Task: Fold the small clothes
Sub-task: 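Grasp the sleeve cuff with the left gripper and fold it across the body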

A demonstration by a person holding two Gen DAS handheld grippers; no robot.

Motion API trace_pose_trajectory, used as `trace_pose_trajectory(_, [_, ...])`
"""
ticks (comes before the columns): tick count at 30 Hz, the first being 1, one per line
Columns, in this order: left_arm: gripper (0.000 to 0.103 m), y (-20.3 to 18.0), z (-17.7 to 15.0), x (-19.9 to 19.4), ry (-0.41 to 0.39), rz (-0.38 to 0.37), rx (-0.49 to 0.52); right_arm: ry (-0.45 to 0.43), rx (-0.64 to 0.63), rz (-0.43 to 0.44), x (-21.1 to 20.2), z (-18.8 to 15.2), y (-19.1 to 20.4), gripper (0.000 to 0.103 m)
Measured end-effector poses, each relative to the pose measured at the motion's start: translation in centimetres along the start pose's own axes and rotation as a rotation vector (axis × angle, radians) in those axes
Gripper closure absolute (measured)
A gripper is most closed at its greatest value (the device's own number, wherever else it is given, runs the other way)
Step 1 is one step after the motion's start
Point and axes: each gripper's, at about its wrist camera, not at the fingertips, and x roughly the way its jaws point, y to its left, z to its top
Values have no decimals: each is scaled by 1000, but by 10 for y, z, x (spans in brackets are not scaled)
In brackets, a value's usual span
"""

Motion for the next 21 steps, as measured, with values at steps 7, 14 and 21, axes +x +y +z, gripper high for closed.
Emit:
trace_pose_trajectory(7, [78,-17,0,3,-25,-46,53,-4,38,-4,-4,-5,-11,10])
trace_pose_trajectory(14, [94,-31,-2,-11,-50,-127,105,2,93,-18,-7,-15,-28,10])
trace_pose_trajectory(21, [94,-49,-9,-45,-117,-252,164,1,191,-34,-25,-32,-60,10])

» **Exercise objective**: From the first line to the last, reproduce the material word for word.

» **Task solution**:
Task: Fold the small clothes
Sub-task: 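Grasp the sleeve cuff with the left gripper and fold it across the body
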
A demonstration by a person holding two Gen DAS handheld grippers; no robot.

Motion API trace_pose_trajectory, used as `trace_pose_trajectory(_, [_, ...])`
"""
ticks (comes before the columns): tick count at 30 Hz, the first being 1, one per line
Columns, in this order: left_arm: gripper (0.000 to 0.103 m), y (-20.3 to 18.0), z (-17.7 to 15.0), x (-19.9 to 19.4), ry (-0.41 to 0.39), rz (-0.38 to 0.37), rx (-0.49 to 0.52); right_arm: ry (-0.45 to 0.43), rx (-0.64 to 0.63), rz (-0.43 to 0.44), x (-21.1 to 20.2), z (-18.8 to 15.2), y (-19.1 to 20.4), gripper (0.000 to 0.103 m)
Measured end-effector poses, each relative to the pose measured at the motion's start: translation in centimetres along the start pose's own axes and rotation as a rotation vector (axis × angle, radians) in those axes
Gripper closure absolute (measured)
A gripper is most closed at its greatest value (the device's own number, wherever else it is given, runs the other way)
Step 1 is one step after the motion's start
Point and axes: each gripper's, at about its wrist camera, not at the fingertips, and x roughly the way its jaws point, y to its left, z to its top
Values have no decimals: each is scaled by 1000, but by 10 for y, z, x (spans in brackets are not scaled)
In brackets, a value's usual span
"""

Motion for the next 21 steps, as measured, with values at steps 7, 14 and 21, axes +x +y +z, gripper high for closed.
Emit:
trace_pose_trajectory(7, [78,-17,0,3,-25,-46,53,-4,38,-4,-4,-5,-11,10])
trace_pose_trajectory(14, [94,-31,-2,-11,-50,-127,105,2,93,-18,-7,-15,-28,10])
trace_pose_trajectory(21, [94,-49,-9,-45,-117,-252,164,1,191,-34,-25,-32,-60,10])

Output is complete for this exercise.